Maggie Priestaf - August 25, 2021 9:59 pm
Thank you, Sean…
Joann Thompson - August 25, 2021 11:37 pm
How did you know I would be sitting on the side of the bathtub reading this and crying because I needed to hear such words today? Thank you.
Brenda S - August 26, 2021 3:02 am
Sean. You’re the best!
Karen Snyder - August 26, 2021 3:40 am
Years ago, nearly twenty of them, a co-worker sent an email to “everyone” in the office, probably forty or so of us at the time. I printed it and pinned it to my wall. When I retired, I kept it, and just pulled it from the file folder where it’s resided since
It read: “Hugging is healthy. It helps the body’s immune system; cures depression, reduces stress. It induces sleep; it’s invigorating; it’s rejuvenating.

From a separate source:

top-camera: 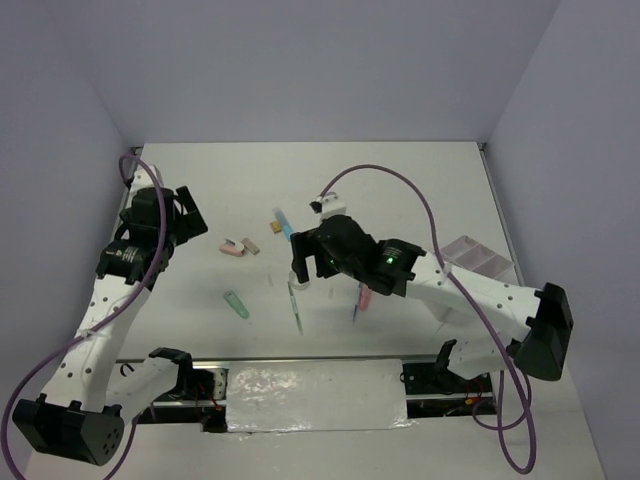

It has no unpleasant side effects. Hugging is all-natural, organic, naturally sweet and 100% wholesome. It contains no pesticides, no preservatives and no artificial ingredients. There are no movable parts, no batteries to wear out. No periodic check-ups, no insurance requirements and no monthly payments. It’s inflation-proof, non-fattening, theft-proof, non-taxable, non-polluting, and of course, fully returnable.
She was one month, to the day, younger than I, and she never saw her retirement. While I am fairly sure she wasn’t the author of this piece, it will forever be part of my memory of the cheerful, loving person that she was. Thanks for reminding me of her today. Sending you and your Jamie, and anyone else who needs one, great big hugs. ❤️
Nancy - August 26, 2021 3:09 pm
FEAR: False. Evidence. Appearing. Real.
Antidote: Pray. Trust God. He loves you more. He is in control.
Cheryl Peterson - August 26, 2021 4:42 pm
Thank you, thank you Sean. Your words make a difference. Sending you hugs.
Melanie - August 27, 2021 12:12 am
❤️❤️❤️(((((( HUGS))))))) ❤️❤️❤️ for Sean and Jamie and all their sweet critters
Greg Watson - August 27, 2021 4:23 pm
Thx Sean for another incredible column……can really relate!…..you are a blessing and a big hug to so many….God bless my friend!
Sad and Afraid - October 13, 2021 12:05 am
So afraid for us all. God, please intercede!